Forsey asked Cy Curnin from The Fixx, Bryan Ferry and Billy Idol to record the song, but all three declined; Idol would later perform a cover of it on his 2001 greatest hits compilation. Schiff then suggested Forsey ask the Scottish New Wave band Simple Minds, who initially refused as well, but then agreed under the encouragement of their label, A&M. According to one account, the band "rearranged and recorded 'Don’t You (Forget About Me)' in three hours in a north London studio and promptly forgot about it."

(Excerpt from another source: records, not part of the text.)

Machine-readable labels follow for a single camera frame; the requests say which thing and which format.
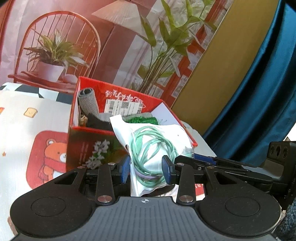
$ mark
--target qr code
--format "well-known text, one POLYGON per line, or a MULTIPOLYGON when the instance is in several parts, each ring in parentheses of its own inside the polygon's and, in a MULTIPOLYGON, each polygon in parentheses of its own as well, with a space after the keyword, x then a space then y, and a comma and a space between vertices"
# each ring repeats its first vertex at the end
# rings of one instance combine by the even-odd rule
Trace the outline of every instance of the qr code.
POLYGON ((121 108, 127 109, 129 105, 129 102, 122 102, 121 103, 121 108))

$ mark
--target coiled cable
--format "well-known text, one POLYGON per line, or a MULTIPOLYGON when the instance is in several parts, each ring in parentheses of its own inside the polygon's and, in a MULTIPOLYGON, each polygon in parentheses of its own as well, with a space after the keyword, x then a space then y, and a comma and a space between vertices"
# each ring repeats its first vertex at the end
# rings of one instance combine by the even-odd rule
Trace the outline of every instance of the coiled cable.
POLYGON ((174 162, 179 155, 172 142, 166 139, 161 132, 153 126, 143 126, 137 129, 133 134, 133 139, 130 143, 131 158, 134 163, 137 180, 147 188, 154 188, 165 183, 165 178, 162 171, 151 171, 144 167, 151 158, 153 158, 161 148, 166 148, 167 155, 174 162), (152 137, 151 140, 145 143, 143 147, 143 136, 152 137), (153 154, 148 157, 148 151, 152 145, 157 145, 153 154))

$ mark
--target red cardboard box
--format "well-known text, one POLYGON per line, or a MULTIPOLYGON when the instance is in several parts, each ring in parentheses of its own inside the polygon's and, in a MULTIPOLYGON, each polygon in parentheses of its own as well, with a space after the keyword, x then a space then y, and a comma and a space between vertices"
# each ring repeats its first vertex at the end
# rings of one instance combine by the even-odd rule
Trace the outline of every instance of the red cardboard box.
MULTIPOLYGON (((151 112, 157 118, 160 125, 177 124, 186 131, 178 117, 161 99, 106 82, 79 77, 70 114, 67 171, 84 165, 90 158, 98 158, 94 156, 96 155, 96 148, 103 144, 108 145, 108 151, 104 153, 102 163, 118 162, 126 154, 114 132, 78 126, 79 109, 77 96, 80 90, 87 87, 94 89, 100 112, 114 112, 115 105, 118 106, 118 103, 126 102, 129 105, 133 105, 133 109, 137 112, 151 112)), ((192 145, 196 147, 196 141, 188 132, 187 134, 192 141, 192 145)))

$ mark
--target gray sock
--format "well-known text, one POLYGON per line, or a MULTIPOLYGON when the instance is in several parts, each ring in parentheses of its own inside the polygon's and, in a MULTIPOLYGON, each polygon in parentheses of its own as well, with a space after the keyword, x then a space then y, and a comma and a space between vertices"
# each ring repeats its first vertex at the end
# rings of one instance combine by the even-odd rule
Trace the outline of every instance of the gray sock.
POLYGON ((93 114, 95 117, 99 118, 99 107, 93 88, 81 90, 78 94, 78 102, 86 116, 88 116, 88 114, 93 114))

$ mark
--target poster backdrop
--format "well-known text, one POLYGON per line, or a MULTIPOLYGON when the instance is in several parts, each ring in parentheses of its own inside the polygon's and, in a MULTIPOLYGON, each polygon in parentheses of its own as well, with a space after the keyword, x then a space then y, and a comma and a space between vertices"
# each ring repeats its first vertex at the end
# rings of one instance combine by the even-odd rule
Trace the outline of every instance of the poster backdrop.
POLYGON ((10 0, 0 85, 73 93, 78 76, 173 104, 233 0, 10 0))

Continuing the rock direction recently taken on
Sparkle in the Rain but also glancing back at their melodic synthpop past, it caught the band at their commercial peak and, propelled by the success of
The Breakfast Club, became a number-one hit in the U.S. and around the world. It is the band's only number-one hit on the U.S. Top Rock Tracks chart, staying atop for three weeks. While only reaching number seven in the UK, it stayed on the charts from 1985–1987, one of the longest time spans for any single in the history of the chart.
Despite its success, the band continued to dismiss the song, the most obvious slight being its absence from their subsequent album
Once Upon a Time. It eventually appeared on the 1992 best-of
Glittering Prize 81/92.
The Breakfast Club is a 1985 American coming of age comedy-drama film written and directed by John Hughes. The storyline follows five teenagers (each a member of a different high school clique) as they spend a Saturday in detention together and come to realize that they are all deeper than their respective stereotypes.
Critically, it is considered to be one of the greatest high school films of all time, as well as one of Hughes' most memorable and recognizable works.